まさか、あの樹先輩がこんな汚れるまで動くとは思わなかったから。いや、だって、樹先輩だよ?
「美鈴。一先ず俺が持って来たものと、内容を確認してくれ。あと、これは俺がメモって来た内容だ」
「了解」
樹先輩が、これはえっとバスタオルかな?の包みを床に置いてくるっと今来たトイレに戻ろうとした。
え?ちょっと待って。そんな直ぐにまた行くの?危なくないっ?
「樹先輩、ちょっと待っ」
「美鈴。風呂、借りるぞ。この埃だらけの状況耐えられない」
「……あ、うん。どうぞ」
なんだ、心配させんな、樹先輩の馬鹿。
でも、お風呂?タオルとかどうするんだろ?
とは思ったけれど、それ以上にある事に気付く。
「樹先輩?着替え、どうするの?」
「……確かに」
樹先輩の足が止まった。着替えがないと結局汚れた服を着なきゃいけない。
それはお風呂に入る意味があるのか?って話になるよね。
でも何か気持ち悪い物にでも触れたんだよね、きっと。だから洗い流してしまいたいって気持ちも解る。

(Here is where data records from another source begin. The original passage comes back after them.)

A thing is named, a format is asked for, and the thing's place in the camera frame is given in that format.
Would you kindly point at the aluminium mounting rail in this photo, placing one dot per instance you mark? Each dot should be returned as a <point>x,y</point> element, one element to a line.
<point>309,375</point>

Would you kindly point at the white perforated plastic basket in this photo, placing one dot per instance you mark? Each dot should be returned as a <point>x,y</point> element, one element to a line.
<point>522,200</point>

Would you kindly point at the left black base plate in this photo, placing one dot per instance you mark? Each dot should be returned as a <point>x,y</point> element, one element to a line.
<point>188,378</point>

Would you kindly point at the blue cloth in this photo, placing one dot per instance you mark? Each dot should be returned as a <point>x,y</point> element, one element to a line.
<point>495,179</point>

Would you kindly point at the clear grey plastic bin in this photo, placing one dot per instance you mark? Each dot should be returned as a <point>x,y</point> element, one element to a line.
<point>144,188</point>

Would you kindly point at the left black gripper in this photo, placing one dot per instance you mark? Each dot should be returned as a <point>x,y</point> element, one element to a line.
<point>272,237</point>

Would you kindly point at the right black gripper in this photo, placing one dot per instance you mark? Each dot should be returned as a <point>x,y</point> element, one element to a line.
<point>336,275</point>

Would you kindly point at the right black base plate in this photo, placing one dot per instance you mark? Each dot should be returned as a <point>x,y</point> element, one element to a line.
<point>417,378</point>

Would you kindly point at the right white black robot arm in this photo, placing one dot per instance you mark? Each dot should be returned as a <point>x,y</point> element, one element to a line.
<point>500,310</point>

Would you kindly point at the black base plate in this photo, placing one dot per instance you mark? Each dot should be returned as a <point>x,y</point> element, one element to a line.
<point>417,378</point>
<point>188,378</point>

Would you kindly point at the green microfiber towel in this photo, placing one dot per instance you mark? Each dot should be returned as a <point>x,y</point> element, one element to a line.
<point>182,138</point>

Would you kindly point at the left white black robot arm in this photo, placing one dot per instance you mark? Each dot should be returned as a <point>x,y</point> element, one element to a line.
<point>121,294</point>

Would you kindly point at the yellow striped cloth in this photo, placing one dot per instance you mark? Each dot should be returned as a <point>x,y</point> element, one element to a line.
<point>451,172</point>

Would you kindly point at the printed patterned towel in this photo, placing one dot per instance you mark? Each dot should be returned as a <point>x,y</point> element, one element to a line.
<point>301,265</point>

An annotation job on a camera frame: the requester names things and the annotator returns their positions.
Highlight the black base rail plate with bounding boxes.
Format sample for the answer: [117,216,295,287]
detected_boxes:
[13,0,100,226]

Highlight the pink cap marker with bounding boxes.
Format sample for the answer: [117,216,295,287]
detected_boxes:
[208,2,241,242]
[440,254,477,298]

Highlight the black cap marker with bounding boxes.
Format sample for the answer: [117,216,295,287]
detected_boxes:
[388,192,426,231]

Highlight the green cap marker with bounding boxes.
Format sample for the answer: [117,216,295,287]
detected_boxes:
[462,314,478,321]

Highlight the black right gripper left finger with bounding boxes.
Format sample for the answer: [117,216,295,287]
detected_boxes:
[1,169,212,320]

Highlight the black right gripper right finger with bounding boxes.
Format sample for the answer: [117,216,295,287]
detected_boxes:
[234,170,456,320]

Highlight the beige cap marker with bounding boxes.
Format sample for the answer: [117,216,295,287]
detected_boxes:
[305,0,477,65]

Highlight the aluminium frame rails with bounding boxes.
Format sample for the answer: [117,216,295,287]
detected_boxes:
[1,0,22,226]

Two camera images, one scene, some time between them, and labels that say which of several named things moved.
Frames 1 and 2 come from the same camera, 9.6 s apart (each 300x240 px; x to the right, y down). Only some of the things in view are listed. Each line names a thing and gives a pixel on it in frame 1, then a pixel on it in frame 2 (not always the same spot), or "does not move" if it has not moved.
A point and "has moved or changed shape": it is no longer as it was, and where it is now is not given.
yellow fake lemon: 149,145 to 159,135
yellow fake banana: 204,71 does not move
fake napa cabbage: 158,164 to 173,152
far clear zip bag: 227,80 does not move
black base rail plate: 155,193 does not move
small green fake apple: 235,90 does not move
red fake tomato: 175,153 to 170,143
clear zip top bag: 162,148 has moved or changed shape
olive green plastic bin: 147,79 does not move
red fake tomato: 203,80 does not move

「全身浴びるのは我慢して、何か適当な布で拭くだけにしたら?幸い、樹先輩が持って来たバスタオルがあるし。これを溜めたお湯で洗って絞って吹けば良いよ」
「…そうする」
「早く脱出して、広いお風呂に入ろう」
「おう…」
樹先輩がぐったりしてる。けどこればっかりはどうする事も出来ない。
それにお風呂がちゃんと機能するかどうかも私は調べてないしね。だって元々使う予定が欠片もなかったから。
さてさて。私は樹先輩が持って帰って来た物を調べる事にしよう。
樹先輩が持って来た物を床に置いて、バスタオルは先輩に預ける。
えっと、樹先輩が持って来たのは…ウェストポーチとあ、靴だっ。しかも清潔…って言うか洗剤の匂いしない?もしかして樹先輩見つけて洗ってくれたのかな?樹先輩が優しい。なんてこったい。
試しに靴を履いてみると、問題なく履ける。サイズの問題もない。おぉー。樹先輩良く見つけてくれたなぁ…ありがたい。
で、他には?えーっと、あ、ボトルだ。スプレーの。確かにこれあればあの薬液を噴きつけられるかも。……でも絵面が…い、いや。考えちゃ駄目よ、私。樹先輩が体張って取って来てくれたんだもの。大事にしなきゃ。あぁ、でもなぁ。これだと間合いが問題だね。接近しないと使えないもんね。んむむ…改良、すべきか。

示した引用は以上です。